Free Association Resolves Cultural Conflict

The very existance of state-provided and/or monopolized services is a boon to cultural conflict over how those services are used and who gets to use them, since the individual must pay for them no matter what and has no real alternative to the singular provider of the service (I.E. the state).

For example, there is endless conflict over the public education system precisely because the individual has little choice but to make use of and pay for it. Everyone battles to pressure the state to enforce their particular preferances for education models, since they don't have a meaningful option to form alternative associations with those who explicitly agree with their preferances. Whatever standards are set by the state apply to everyone involved. If someone objects to a particular standard, they have no choice but to pay for it anyways and quite likely them or their children will end up having to abide by that standard and attend those particular schools.

If people were free to persue such services based on genuine consent, then each individual or group with their own preferances would be able to form into mutual associations and hence a more broad and plural scope of options would exist. Noone would be forced into a model or association that they don't desire or to pay for someone else's preferances. If a given group prefers creationism, they could organize into their own associations that teach creationism. If a given group prefers evolution, they could do likewise. If a given group prefers gay marriages, they can form their own associations to provide them. If a given group does not prefer them, they can form their own associations that don't provide them. Such questions would be reduced in significance to a matter of what flavor of ice cream one prefers.
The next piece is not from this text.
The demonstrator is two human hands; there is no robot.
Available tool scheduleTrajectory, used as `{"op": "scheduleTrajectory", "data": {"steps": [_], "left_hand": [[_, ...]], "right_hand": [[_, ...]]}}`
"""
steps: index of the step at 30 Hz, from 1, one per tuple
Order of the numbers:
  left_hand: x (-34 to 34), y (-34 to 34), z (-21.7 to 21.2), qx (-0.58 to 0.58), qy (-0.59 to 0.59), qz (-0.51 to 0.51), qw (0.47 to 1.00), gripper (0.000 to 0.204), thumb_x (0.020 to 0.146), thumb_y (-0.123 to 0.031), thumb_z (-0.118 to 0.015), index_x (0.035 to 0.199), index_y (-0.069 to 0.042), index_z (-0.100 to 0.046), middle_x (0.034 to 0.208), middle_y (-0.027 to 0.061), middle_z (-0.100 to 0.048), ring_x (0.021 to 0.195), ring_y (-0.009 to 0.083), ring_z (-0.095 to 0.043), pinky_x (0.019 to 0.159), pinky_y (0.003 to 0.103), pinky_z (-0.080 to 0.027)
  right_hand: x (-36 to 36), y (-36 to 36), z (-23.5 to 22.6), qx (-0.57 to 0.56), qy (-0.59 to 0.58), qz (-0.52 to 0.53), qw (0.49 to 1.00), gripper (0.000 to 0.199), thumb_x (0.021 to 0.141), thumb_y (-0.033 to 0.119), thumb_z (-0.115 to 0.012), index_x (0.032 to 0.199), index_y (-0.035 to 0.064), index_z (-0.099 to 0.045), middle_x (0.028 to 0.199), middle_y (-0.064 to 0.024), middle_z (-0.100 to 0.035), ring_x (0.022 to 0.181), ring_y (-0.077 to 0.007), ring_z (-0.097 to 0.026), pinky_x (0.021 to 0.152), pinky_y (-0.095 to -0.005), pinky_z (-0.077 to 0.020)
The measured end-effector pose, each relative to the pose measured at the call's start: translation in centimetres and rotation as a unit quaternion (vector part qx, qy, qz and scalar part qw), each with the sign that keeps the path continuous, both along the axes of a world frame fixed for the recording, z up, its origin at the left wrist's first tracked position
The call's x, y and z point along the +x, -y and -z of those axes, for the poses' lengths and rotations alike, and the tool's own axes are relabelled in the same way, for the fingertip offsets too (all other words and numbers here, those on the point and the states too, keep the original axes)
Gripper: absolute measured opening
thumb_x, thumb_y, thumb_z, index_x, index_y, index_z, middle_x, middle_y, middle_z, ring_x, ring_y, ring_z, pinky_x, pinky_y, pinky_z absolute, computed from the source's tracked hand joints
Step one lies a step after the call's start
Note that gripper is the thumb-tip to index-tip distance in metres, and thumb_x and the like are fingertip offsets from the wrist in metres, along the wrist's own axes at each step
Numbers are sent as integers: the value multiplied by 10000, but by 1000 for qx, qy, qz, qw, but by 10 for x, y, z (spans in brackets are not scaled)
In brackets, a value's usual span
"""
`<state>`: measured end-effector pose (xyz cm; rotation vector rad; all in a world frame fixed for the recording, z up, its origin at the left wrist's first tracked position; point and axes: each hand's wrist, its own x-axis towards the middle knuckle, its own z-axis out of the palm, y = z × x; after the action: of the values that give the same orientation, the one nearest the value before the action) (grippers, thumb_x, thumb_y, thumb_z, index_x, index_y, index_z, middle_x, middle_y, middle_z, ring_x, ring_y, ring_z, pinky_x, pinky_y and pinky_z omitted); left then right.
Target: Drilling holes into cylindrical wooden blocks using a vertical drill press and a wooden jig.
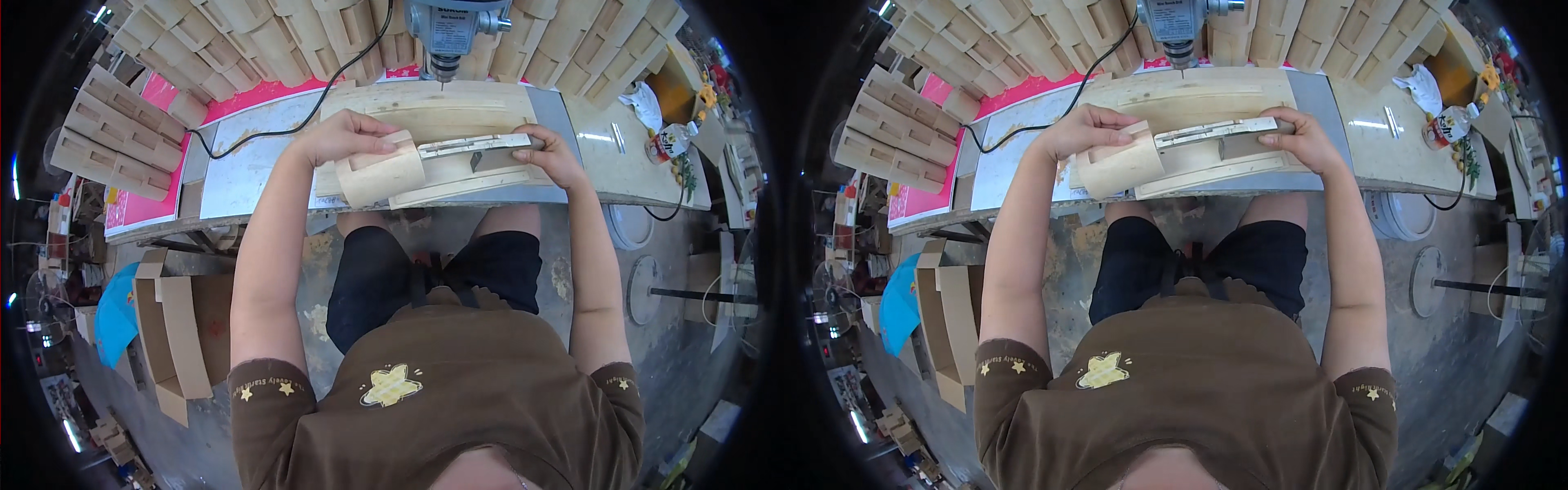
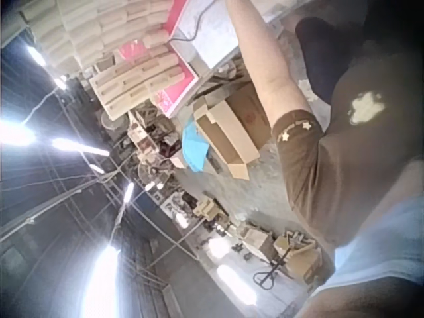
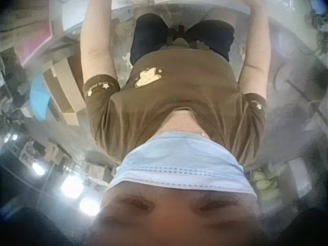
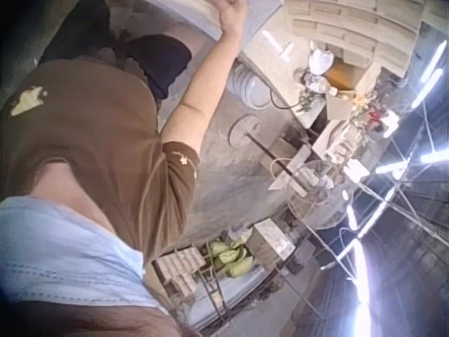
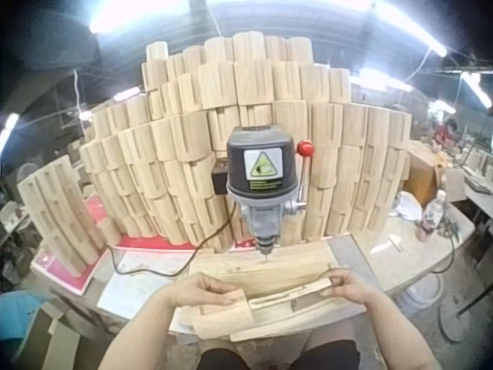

The incentive for such cultural conflict that we currently see in our politically dominated society is removed when people are free to simply "live and let live". They don't have to fight over how to use a singular organization precisely because they have the option to opt out of them and form alternative organizations. People might still disagree with eachother, but their disagreement would not be manifested in such direct hostility and they would not be able to or find any reasonable need to force their particular preferances onto everyone else. The individual can simply disassociate and freely compete with those whom they disagree with. There would no longer be a singular monopolistic apparatus to fight for control over. One can simply patronize or form alternative associations. It's a win-win situation for all.

This does not necessarily imply absolute cultural separatism, as if each group completely isolates themselves from eachother geographically. Free association does not necessarily imply that, for example, all of the Catholics will band together and form an exclusively Catholic community or all of the Muslim people will form an exclusively Muslim community. Such groups can peacefully co-exist and intermingle within a given geographical area or community. Within a single community there may exist a vast multitude of different associations and organizations for an individual to choose from to best suite their personal and cultural preferances.

There is no reason why a single community cannot contain a variety of different social combinations within it that are in free competition with eachother. While each individual social combination may certainly be exclusive, they cannot be exclusive with respect to other people's property and associations. They cannot exclude someone from the community as a whole unless they were the only social combination in the entire community, which is highly unlikely. The implications of free association is actually an increase in pluralism rather than homogeneity. Extreme homogeniety only occurs when there is a central plan imposed onto an entire society, when each respective group has no choice but to conform to a single standard or participate in a single social combination within a given geographical area. It is only when there is an institution such as the state that cultural and economic standards or models can be forced onto everyone uniformly.

In the absence of the centralized and coercive institutional means by which a single plan can be imposed onto an entire community, the natural result would seem to be more pluralistic than it otherwise would have been. Only a coercive geographical monopoly can uniformly control everyone within the territory or exclude people from the entire territory. Once the draconian geographical apparatus of control is removed, there is much more leeway for people to develope alternatives (and hence more plurality) within a given geographical area.